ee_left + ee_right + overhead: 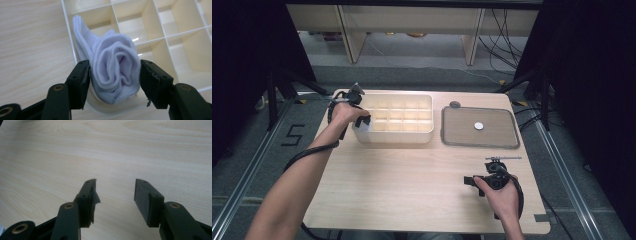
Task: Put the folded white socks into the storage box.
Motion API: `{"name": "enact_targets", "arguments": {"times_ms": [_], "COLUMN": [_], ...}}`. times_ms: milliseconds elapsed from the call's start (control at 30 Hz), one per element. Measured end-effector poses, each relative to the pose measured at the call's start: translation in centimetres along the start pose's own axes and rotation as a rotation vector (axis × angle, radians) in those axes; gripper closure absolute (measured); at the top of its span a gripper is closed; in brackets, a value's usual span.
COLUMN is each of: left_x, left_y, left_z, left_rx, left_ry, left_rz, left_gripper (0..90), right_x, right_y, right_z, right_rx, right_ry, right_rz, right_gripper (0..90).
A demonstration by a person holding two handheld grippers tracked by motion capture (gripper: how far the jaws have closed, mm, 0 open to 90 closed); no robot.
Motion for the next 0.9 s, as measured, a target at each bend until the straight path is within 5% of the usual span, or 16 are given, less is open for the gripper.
{"name": "enact_targets", "arguments": {"times_ms": [200,633,900], "left_x": [1.1,0.0,-0.5], "left_y": [1.4,-0.4,-1.1], "left_z": [0.3,-0.3,-0.1], "left_rx": [0.006,0.046,0.053], "left_ry": [0.003,-0.067,-0.090], "left_rz": [0.061,-0.002,-0.032], "left_gripper": [47.5,77.5,80.1], "right_x": [0.0,0.0,0.0], "right_y": [-0.1,0.0,0.1], "right_z": [0.1,0.2,0.0], "right_rx": [-0.023,-0.013,0.001], "right_ry": [0.004,-0.002,0.003], "right_rz": [-0.002,-0.002,-0.001], "right_gripper": [52.9,52.9,52.9]}}
Point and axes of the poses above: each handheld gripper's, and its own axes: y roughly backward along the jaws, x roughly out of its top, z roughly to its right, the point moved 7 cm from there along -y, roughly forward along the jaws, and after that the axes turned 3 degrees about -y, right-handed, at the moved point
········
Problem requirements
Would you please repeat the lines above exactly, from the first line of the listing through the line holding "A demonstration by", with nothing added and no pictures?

Answer section
ee_left + ee_right + overhead: 
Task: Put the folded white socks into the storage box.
Motion API: `{"name": "enact_targets", "arguments": {"times_ms": [_], "COLUMN": [_], ...}}`. times_ms: milliseconds elapsed from the call's start (control at 30 Hz), one per element. Measured end-effector poses, each relative to the pose measured at the call's start: translation in centimetres along the start pose's own axes and rotation as a rotation vector (axis × angle, radians) in those axes; gripper closure absolute (measured); at the top of its span a gripper is closed; in brackets, a value's usual span.
COLUMN is each of: left_x, left_y, left_z, left_rx, left_ry, left_rz, left_gripper (0..90), right_x, right_y, right_z, right_rx, right_ry, right_rz, right_gripper (0..90).
A demonstration by a person holding two handheld grippers tracked by motion capture (gripper: how far the jaws have closed, mm, 0 open to 90 closed); no robot.

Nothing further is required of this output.